▶ [Task brief]:
In the entries that follow, how many lines contain the word "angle"? Answer with the number only.

▶ [Extracted records]:
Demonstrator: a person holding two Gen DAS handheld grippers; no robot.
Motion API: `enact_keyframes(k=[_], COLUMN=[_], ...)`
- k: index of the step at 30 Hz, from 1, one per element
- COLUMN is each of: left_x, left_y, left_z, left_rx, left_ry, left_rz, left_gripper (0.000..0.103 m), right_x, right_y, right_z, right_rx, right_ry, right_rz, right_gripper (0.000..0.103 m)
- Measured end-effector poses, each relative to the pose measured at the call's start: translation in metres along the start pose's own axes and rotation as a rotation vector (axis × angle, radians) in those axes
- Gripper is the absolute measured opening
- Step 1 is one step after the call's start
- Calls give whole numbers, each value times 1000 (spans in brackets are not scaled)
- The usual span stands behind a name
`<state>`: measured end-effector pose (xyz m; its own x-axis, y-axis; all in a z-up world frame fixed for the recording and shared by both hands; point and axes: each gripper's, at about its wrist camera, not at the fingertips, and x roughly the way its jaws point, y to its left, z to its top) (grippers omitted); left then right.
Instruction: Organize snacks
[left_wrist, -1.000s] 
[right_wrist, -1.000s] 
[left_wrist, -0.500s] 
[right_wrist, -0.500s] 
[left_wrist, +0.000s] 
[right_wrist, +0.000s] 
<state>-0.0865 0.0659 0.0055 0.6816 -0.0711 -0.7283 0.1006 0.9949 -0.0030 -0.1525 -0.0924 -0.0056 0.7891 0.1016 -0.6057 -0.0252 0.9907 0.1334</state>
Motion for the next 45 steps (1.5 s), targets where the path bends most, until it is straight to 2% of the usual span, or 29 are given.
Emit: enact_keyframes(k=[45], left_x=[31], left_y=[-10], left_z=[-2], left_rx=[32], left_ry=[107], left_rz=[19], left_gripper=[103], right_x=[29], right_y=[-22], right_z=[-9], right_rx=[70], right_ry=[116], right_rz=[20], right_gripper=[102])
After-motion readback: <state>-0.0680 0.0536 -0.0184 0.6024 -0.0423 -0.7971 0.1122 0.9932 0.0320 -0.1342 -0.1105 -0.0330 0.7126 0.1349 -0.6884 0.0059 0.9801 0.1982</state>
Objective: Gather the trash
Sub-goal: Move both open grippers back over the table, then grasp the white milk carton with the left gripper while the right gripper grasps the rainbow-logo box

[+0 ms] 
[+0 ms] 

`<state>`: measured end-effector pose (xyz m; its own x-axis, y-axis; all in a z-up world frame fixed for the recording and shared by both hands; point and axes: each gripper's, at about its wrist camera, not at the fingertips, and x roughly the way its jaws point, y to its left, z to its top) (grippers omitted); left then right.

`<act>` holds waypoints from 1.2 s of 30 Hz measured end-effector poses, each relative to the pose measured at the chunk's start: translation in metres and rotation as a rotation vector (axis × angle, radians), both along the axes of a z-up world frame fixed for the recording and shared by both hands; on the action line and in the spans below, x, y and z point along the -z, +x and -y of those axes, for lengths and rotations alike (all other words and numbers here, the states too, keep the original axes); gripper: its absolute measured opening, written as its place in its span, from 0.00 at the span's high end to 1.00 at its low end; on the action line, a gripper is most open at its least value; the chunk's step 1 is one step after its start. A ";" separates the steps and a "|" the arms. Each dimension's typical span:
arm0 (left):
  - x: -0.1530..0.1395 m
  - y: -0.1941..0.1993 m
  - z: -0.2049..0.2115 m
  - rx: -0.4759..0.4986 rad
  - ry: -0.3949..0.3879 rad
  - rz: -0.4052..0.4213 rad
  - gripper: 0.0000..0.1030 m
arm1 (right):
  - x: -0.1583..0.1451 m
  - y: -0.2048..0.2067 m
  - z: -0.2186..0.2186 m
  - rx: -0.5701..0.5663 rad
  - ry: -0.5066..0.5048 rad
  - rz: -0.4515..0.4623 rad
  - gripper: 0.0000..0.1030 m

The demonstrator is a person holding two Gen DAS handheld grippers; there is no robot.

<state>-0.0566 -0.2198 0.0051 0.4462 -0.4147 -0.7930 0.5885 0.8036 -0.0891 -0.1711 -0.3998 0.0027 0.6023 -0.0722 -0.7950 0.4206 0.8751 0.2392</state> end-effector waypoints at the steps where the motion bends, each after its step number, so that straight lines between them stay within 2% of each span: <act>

▶ [Response to this task]:
2